On Aug. 26, 2021, the Federal Circuit held the asserted claims of Sloan Kettering’s CAR-T patent invalid for lack of written description, reversing the final judgment of a California district court awarding Sloan Kettering and Juno (exclusive licensee) over $1.2 billion in damages. Juno Therapeutics, Inc., et al. v. Kite Pharma, Inc., No. 2020-1758 (Fed. Cir. Aug. 26, 2021). In April 2020, the district court denied Kite’s motions for JMOL, upholding the jury’s finding of willful infringement, and finding that Kite had not proven any of the asserted claims invalid for lack of written description and enablement.
The claims at issue covered a nucleic acid polymer encoding a chimeric T cell receptor having three parts, one of which is a binding element (i.e., scFv) that binds to the CD19 antigen, among other targets. On appeal, Kite argued that the asserted claims lacked written description because the patent does not disclose a representative species or common structural features of the claimed scFv genus, and there was inadequate written description for the claimed functional binding limitation because the asserted claims cover millions of billions of scFvs. Juno and Sloan Kettering responded that scFvs were well known, interchangeable, have common structural features, and the patent’s two working examples of scFvs were representative of all scFvs.

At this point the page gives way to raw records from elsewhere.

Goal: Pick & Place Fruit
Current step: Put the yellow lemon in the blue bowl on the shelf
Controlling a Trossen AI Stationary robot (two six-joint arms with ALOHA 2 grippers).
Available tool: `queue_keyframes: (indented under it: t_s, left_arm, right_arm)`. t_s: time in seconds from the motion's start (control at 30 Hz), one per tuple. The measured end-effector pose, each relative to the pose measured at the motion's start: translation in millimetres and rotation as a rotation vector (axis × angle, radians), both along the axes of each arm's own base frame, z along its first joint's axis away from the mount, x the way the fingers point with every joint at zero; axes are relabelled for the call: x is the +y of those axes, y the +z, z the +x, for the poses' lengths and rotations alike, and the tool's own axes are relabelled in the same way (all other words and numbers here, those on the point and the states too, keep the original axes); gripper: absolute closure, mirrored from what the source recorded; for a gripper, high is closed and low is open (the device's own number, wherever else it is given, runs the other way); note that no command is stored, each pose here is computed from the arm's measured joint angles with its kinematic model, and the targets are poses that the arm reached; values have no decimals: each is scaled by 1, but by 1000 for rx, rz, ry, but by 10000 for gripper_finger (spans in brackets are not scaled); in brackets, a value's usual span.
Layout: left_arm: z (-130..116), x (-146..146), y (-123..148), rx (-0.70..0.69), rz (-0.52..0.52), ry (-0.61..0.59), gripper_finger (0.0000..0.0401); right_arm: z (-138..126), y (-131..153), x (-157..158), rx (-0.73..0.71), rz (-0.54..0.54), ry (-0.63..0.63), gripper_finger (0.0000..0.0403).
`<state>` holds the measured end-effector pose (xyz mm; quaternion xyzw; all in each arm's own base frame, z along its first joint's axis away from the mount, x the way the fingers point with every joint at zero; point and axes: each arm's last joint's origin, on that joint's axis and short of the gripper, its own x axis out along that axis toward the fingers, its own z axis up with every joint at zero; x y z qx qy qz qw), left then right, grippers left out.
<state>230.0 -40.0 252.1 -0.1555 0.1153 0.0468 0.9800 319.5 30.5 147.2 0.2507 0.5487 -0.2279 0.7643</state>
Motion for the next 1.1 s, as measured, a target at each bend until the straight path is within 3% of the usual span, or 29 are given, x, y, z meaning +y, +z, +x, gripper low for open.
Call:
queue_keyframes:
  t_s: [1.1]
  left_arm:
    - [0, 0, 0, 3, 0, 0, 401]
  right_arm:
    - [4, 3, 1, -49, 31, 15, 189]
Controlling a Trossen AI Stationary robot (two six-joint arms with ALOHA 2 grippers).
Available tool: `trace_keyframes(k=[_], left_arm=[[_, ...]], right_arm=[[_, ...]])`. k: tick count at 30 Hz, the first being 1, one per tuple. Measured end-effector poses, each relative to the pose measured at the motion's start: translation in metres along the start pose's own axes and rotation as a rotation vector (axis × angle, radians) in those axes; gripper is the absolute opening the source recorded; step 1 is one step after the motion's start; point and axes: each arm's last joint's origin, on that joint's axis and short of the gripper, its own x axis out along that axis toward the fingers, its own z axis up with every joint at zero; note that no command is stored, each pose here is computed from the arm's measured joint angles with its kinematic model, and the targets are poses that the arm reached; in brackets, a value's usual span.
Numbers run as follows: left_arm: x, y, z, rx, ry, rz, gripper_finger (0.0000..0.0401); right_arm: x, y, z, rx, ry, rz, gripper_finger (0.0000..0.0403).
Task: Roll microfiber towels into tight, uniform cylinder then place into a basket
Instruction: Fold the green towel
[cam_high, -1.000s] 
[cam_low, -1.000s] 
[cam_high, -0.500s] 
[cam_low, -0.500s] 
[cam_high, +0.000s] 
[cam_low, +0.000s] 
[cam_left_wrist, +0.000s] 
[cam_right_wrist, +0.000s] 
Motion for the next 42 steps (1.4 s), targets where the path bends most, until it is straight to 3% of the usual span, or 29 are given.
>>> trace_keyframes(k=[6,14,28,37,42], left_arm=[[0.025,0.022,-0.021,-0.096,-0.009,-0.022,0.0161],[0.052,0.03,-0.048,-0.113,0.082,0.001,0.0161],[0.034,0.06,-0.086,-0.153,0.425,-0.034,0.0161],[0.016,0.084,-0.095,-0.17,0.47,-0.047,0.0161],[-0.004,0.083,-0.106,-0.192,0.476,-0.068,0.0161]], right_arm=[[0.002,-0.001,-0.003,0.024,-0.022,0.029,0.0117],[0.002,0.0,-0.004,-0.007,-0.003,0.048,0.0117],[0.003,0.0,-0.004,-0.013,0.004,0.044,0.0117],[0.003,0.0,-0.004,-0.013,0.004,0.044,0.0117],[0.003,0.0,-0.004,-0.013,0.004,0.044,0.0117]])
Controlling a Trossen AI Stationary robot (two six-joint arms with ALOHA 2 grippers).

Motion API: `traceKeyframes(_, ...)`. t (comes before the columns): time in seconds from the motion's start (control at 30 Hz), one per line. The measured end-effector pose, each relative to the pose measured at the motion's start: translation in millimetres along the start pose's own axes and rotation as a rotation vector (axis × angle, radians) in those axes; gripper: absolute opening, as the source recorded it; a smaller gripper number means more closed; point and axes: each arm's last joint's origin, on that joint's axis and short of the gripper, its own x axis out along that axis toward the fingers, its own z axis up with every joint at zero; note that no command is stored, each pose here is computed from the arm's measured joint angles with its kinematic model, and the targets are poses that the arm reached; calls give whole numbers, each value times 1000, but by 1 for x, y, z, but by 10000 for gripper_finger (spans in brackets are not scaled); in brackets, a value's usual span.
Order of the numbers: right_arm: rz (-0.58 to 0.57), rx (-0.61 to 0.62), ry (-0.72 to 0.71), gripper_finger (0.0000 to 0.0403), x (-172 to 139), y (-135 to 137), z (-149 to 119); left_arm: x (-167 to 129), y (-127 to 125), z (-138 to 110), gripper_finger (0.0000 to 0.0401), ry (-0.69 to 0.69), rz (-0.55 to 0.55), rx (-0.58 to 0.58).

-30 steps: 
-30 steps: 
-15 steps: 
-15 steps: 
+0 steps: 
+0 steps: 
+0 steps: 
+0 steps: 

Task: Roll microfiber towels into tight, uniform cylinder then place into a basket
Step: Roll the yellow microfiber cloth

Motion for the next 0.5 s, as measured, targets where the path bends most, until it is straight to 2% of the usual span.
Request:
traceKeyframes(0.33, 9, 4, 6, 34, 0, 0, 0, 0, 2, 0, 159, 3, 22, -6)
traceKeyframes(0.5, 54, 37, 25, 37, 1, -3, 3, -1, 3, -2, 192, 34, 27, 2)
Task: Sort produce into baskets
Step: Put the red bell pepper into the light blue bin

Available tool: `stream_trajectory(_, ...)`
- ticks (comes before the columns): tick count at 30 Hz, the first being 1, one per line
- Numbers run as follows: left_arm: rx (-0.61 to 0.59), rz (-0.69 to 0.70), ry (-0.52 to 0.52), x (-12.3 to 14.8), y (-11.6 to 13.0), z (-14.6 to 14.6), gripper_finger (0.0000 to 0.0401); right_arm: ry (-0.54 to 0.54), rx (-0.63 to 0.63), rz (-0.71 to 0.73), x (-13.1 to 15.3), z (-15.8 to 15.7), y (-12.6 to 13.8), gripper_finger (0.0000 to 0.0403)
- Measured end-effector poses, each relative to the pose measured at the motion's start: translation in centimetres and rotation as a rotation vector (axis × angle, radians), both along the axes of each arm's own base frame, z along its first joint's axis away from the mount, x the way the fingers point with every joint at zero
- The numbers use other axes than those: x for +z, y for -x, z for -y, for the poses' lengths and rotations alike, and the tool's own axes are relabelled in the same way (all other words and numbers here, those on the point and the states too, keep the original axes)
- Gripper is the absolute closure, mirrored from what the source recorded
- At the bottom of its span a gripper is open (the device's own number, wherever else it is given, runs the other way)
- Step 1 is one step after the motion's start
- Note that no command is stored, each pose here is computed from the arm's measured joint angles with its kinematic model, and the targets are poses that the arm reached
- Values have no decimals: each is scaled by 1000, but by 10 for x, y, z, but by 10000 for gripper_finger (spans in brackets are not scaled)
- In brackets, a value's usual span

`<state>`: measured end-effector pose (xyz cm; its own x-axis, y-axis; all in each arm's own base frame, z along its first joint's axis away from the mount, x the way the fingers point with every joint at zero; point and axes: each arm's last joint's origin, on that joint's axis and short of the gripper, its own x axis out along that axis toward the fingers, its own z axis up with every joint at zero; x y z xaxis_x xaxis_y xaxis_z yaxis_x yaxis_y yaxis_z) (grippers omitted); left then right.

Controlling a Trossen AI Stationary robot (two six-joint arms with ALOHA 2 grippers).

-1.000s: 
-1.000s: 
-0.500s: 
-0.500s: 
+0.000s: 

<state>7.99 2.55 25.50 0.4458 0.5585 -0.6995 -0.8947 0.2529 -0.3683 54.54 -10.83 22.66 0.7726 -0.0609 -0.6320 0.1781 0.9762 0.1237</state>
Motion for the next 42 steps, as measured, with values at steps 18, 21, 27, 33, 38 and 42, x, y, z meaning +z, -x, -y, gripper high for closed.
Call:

The Federal Circuit agreed with Kite and held that substantial evidence did not support the jury’s finding of adequate written description. It rejected Juno’s argument that Ariad is “irrelevant” because the claims are not method claims that recite a “newly-identified cellular function or mechanism of action.” Id. at *18. Juno argued that scFvs were not the invention. Id. The court explained that the test for written description is the same for a novel compound or a novel combination of known elements. It is also not changed regardless of whether the claim element is essential or auxiliary to the invention.
It noted that the written description “contains no details about these scFv species beyond the alphanumeric designations J591 and SJ25C1 for a skilled artisan to determine how or whether they are representative of the entire claimed genus.” Id. at *9. The Federal Circuit further stated that “disclosure of one scFv that binds to CD19 and one scFv that binds to a PSMA antigen on prostate cancer cells in the manner provided in this patent does not provide information sufficient to establish that a skilled artisan would understand how to identify the species of scFvs capable of binding to the limitless number of targets as the claims require.” Id. at *9-10.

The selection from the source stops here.